My online time is much richer thanks to you sharing your time with me. Funny how you feel a connection with someone you do not know. You don't know where they live, what their name is; but you get to see their homes and families. I guess TV conditioning makes this less extraordinary.

Funnily enough when I was at the end of breastfeeding my one child, one boob ran out of milk and I was noticeably one sided. I just ignored thinking about it.

If someone pays attention to good food and is athletic like you, a glow of good health and grace are the outward sign of someone who respects the gift of life they have been given. When someone like you immediately connects with an open face that says "I cherish all life"- and that is what we see in you, whaddaya need a mask for? (makeup)
And we see your awesome creativity as an artist who interprets and honours that life. Take a bow you helluvanamazingwoman!

Anonymous said...

You are a great dancer ... have you ever taken belly dancing or lessons?

And yes, what anon said, when you take good care of yourself, it shows--you glow.

motherof5boys1girl said...

you look wonderful! and unfortunately, you are right about how much stock society in general places on looks alone. i am a bit on the chubby side, pretty plain looking, i wear homemade clothing of a dubious nature and i have only recently realized that its not important! its who you are that counts, as trite as it sounds.
at any rate, your blog is so encouraging! i only wish everyone could have your outlook.

A, said...

My daughter asked if that girl was doing a happy dance 'cause she was feelin all better now.

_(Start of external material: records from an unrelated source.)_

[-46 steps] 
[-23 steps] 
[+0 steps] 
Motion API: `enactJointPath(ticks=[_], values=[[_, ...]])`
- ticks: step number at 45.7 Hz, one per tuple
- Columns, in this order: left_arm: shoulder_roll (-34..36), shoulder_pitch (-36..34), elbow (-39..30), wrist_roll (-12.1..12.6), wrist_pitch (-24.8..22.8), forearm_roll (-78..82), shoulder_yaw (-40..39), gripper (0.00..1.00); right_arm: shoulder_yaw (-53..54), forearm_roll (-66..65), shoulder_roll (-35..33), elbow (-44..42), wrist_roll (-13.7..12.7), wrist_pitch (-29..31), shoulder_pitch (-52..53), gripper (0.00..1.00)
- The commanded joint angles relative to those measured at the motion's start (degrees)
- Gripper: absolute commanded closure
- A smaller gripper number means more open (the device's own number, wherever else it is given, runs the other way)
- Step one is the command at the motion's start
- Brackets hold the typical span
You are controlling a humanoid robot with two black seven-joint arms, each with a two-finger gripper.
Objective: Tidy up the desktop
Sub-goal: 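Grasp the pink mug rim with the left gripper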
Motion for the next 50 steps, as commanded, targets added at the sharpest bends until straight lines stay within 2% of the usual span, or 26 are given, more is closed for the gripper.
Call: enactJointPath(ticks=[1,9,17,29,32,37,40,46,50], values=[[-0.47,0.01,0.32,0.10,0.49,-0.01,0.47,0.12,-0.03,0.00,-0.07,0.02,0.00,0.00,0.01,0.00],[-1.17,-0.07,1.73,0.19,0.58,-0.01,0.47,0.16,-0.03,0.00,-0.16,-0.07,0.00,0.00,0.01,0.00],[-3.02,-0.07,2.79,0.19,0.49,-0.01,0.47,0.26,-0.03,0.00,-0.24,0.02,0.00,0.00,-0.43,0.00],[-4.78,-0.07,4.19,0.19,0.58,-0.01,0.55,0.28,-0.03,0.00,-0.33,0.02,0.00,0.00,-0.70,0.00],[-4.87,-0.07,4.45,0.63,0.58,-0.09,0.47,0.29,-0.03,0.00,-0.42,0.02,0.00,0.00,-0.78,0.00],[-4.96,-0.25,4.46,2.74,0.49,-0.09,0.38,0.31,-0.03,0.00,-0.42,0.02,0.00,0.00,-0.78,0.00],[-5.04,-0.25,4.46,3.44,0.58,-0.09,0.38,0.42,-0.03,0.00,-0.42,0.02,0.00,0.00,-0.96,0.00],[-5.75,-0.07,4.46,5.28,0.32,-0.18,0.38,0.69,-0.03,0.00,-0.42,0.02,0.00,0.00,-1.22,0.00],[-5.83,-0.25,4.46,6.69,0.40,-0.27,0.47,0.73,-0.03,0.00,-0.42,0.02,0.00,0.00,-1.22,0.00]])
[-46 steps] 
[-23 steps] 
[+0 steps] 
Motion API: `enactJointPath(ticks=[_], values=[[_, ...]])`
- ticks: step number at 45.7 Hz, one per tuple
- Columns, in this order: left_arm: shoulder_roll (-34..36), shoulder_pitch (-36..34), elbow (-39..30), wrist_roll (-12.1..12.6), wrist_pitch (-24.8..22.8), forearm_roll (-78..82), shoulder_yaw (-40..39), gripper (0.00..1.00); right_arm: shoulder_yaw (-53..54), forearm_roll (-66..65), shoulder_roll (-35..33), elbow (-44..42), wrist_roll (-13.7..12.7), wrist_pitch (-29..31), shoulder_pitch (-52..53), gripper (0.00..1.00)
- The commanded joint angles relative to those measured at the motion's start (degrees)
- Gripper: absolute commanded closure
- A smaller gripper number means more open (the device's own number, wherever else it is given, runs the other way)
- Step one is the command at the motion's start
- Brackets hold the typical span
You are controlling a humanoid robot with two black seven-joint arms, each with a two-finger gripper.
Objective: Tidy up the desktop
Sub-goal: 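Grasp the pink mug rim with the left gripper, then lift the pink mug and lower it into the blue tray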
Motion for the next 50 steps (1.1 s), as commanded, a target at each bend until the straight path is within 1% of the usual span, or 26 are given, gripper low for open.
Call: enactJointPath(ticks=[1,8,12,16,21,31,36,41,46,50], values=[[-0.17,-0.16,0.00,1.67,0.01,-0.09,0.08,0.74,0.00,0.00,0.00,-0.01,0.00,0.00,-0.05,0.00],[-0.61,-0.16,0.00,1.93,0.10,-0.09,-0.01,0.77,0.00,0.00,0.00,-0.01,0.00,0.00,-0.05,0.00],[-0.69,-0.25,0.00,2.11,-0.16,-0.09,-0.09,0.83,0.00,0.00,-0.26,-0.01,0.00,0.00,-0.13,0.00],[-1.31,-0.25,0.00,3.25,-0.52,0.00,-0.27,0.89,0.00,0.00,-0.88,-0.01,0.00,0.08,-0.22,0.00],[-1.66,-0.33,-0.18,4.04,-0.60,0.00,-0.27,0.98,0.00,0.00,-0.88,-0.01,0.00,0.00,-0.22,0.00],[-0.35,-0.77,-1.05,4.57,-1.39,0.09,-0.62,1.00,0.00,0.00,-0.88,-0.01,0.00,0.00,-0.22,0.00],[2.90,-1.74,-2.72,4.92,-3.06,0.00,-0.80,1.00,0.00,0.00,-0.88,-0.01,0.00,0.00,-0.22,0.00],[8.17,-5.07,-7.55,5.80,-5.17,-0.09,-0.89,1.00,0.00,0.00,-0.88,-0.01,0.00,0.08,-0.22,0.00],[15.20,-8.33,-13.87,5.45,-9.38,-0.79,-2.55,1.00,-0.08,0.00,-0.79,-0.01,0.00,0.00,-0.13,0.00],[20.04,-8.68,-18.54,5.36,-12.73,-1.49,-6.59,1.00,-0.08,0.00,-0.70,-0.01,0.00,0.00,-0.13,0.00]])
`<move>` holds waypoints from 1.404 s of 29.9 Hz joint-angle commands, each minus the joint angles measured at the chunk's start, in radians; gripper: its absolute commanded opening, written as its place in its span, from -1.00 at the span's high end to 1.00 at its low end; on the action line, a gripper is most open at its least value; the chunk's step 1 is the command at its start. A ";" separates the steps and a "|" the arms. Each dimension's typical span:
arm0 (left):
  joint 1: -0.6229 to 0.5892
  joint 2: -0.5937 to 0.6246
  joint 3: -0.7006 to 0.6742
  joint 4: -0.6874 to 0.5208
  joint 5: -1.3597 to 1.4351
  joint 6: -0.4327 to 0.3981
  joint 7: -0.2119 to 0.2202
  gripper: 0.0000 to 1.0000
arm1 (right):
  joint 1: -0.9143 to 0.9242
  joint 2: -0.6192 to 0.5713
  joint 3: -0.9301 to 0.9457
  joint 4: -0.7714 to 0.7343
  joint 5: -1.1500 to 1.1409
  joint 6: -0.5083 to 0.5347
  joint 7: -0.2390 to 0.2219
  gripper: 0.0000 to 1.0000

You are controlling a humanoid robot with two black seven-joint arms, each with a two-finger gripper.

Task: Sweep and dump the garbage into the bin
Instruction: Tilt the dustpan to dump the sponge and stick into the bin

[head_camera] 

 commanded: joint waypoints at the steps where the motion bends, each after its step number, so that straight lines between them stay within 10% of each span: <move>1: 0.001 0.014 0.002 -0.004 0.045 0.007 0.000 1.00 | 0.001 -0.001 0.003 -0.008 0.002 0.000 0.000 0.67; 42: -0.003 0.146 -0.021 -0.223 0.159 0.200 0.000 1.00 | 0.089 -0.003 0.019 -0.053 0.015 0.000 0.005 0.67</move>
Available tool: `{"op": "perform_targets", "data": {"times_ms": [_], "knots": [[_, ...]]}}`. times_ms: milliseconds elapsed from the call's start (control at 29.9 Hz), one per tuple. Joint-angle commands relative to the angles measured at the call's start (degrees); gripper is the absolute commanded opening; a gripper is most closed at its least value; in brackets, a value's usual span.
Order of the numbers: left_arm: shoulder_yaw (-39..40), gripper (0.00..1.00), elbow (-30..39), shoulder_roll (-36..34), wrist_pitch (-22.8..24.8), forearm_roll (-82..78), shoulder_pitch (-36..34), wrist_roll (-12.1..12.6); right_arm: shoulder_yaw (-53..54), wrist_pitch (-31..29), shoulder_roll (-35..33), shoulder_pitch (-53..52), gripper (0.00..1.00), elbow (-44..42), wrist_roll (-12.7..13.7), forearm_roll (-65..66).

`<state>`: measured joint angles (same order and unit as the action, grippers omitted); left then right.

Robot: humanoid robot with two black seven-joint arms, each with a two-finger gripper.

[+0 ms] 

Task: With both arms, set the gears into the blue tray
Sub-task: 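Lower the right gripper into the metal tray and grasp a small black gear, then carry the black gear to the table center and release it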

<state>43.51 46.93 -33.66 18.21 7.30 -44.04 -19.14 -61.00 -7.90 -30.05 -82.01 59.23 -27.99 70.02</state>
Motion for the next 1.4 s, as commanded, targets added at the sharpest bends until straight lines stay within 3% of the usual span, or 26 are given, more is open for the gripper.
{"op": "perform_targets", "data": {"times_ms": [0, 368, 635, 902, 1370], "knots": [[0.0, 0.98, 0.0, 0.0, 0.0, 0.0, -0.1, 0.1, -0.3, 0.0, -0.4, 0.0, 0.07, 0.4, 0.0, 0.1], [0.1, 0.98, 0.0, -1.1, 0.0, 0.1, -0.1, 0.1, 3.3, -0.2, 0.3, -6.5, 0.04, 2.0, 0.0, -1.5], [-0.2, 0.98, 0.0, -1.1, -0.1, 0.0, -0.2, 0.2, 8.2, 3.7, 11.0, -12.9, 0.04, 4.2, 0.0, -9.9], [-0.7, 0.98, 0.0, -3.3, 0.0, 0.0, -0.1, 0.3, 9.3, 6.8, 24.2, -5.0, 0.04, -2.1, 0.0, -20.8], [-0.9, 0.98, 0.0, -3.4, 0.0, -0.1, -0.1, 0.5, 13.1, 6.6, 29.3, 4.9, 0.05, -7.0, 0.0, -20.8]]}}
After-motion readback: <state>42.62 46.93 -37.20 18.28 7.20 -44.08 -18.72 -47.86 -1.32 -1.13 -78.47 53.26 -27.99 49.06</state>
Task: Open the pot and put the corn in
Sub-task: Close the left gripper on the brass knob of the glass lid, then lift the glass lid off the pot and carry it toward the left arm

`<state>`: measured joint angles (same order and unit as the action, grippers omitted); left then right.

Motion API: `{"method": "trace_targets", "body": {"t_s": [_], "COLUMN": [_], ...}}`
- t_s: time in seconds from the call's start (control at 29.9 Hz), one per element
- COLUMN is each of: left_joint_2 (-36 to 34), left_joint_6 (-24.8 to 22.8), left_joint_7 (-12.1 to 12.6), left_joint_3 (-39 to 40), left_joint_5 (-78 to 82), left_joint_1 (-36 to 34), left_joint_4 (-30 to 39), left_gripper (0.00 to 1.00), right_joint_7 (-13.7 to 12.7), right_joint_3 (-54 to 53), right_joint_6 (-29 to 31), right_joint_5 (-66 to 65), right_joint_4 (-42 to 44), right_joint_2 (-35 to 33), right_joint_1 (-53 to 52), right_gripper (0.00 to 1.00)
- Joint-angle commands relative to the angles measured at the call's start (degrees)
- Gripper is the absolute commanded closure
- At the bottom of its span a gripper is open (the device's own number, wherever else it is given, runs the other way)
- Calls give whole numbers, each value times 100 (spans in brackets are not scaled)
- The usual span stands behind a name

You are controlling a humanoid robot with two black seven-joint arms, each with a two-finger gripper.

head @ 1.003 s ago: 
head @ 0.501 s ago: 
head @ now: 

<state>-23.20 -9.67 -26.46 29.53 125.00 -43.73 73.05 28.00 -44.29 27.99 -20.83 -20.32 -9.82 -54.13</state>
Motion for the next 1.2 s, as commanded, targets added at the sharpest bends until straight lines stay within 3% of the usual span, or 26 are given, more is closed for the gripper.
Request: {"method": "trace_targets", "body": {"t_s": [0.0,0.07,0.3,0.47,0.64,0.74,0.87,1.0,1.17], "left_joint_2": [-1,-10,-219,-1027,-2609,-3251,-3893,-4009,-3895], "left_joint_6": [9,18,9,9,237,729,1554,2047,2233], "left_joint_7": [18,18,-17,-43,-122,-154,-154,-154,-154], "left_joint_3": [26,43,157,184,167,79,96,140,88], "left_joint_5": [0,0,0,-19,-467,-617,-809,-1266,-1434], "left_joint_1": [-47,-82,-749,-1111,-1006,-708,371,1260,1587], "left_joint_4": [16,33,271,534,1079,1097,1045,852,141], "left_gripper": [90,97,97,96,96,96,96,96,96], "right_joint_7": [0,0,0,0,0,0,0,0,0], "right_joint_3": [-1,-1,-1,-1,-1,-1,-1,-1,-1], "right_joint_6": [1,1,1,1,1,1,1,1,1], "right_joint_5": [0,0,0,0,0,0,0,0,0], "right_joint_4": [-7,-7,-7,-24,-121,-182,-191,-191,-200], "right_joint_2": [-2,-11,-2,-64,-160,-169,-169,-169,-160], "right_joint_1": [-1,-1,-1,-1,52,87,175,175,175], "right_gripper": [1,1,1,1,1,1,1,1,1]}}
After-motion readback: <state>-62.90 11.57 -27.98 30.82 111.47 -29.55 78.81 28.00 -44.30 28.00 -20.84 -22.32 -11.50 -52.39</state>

I didn't even notice your breast. What I thought was, damn look at those rock solid abs!

Sonya said...

Keep dancing!

Just me said...

This made me smile. :)

Anonymous said...

I think you are very beautiful and I loved how free and happy you look just doing your thing!


Delaney's Duds said...


mocha said...

Amy, I love your discourse on looks and identity. I remember long ago walking a city street with my teenage daughter and realizing, "OMG, The guys are looking at her, not at me!"

Now that I am in my sixties rather than in THE sixties, I breathe and smile to myself as I experience becoming more and more invisible to many younger people, not just men.

Anonymous said...

I have always thought that you were a beautiful woman. This clenches it! Rock on,Girlfriend! And keep on dancing.